The rapid expansion of the goose farming industry creates a growing need for real-time flock counting and individual-level behavior monitoring. To meet this challenge, this study proposes an improved YOLOv8-based model, termed DAEF-YOLO (DualConv-augmented C2f, ADown down-sampling, Efficient Channel Attention integrated into SPPF, and FocalerIoU regression loss), designed for simultaneous recognition of Sanhua goose individuals and their diverse behaviors. The model incorporates three targeted architectural improvements: (1) a C2f-Dual module that enhances multi-scale feature extraction and fusion, (2) ECA embedded in the SPPF module to refine channel interaction with minimal parameter cost and (3) an ADown down-sampling module that preserves cross-channel information continuity while reducing information loss. Additionally, the adoption of the FocalerIoU loss function enhances bounding-box regression accuracy in complex detection scenarios. Experimental results demonstrate that DAEF-YOLO surpasses YOLOv5s, YOLOv7-Tiny, YOLOv7, YOLOv9s, and YOLOv10s in both accuracy and computational efficiency.
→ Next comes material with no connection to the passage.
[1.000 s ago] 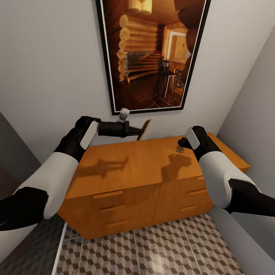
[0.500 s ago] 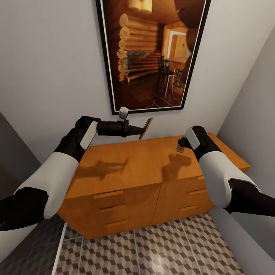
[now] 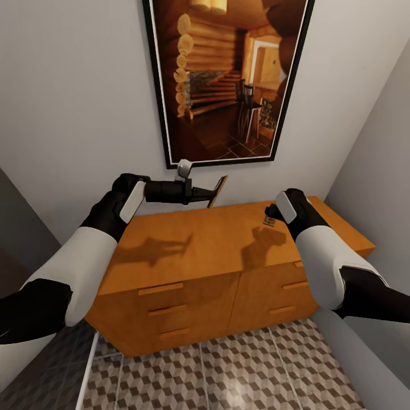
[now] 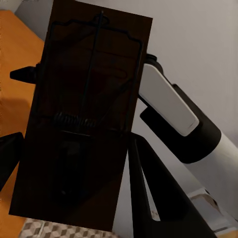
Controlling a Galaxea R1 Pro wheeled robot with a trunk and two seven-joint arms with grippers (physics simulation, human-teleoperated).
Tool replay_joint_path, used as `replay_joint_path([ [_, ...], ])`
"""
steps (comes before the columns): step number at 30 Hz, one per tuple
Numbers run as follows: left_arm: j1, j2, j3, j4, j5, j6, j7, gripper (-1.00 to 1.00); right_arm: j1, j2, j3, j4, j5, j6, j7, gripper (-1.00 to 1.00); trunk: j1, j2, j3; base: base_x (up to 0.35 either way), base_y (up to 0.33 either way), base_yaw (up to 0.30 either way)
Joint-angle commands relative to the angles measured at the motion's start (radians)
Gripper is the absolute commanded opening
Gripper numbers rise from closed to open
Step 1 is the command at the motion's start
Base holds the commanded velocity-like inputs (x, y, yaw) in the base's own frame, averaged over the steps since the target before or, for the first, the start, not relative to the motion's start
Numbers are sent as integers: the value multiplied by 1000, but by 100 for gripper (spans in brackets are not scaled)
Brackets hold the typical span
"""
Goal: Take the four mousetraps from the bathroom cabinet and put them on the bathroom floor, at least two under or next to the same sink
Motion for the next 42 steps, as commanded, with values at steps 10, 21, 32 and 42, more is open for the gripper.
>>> replay_joint_path([
  [10,-1,-1,-1,1,-2,-22,-4,-100,-1,3,0,0,-10,0,-9,100,0,-1,-1,0,0,0],
  [21,0,-7,-1,-10,-2,-60,-4,-100,-1,21,4,3,-6,0,-11,100,0,-1,-1,0,0,0],
  [32,3,-38,-2,-9,-5,-106,-2,-100,-1,39,82,7,-2,0,-15,100,0,-1,-1,0,0,0],
  [42,4,-47,-2,-9,-5,-140,-4,-100,-1,38,103,9,-3,0,-17,100,0,-1,-1,0,0,0],
])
Compared with YOLOv8s, DAEF-YOLO achieved a 4.56% increase in precision, 6.37% in recall, 5.50% in F1-score, and 4.59% in mAP@0.5, reaching 94.65%, 92.17%, 93.39%, and 96.10%, respectively. A generalizable classification strategy is further introduced by adding a complementary “Other” category to include behaviors beyond predefined classes. This approach ensures complete recognition coverage and demonstrates strong transferability for multi-task detection across species and environments. Ablation studies indicated that mAP@0.5 remained consistent (~96.1%), while mAP@0.5:0.95 improved in the absence of the “Other” class (75.68% vs. 69.82%). Despite this trade-off, incorporating the “Other” category ensures annotation completeness and more robust multi-task behavior recognition under real-world variability.

Keywords:

deep learning; poultry; precision farming; object detection; feature extraction

1. Introduction

In recent years, the rapid advancement of intelligent agriculture and the growing consumer demand for high-quality food have brought increasing attention to intelligent monitoring in poultry farming, which is crucial for enhancing production efficiency and ensuring product quality [1,2]. Geese, as valuable waterfowl species possessing both high nutritional value and substantial economic potential, occupy an important position in the poultry industry [3]. Among them, individual and behavior recognition play a critical role in farm asset evaluation, offering essential data for precision feeding, improving production performance, and supporting overall farm management efficiency [4,5,6].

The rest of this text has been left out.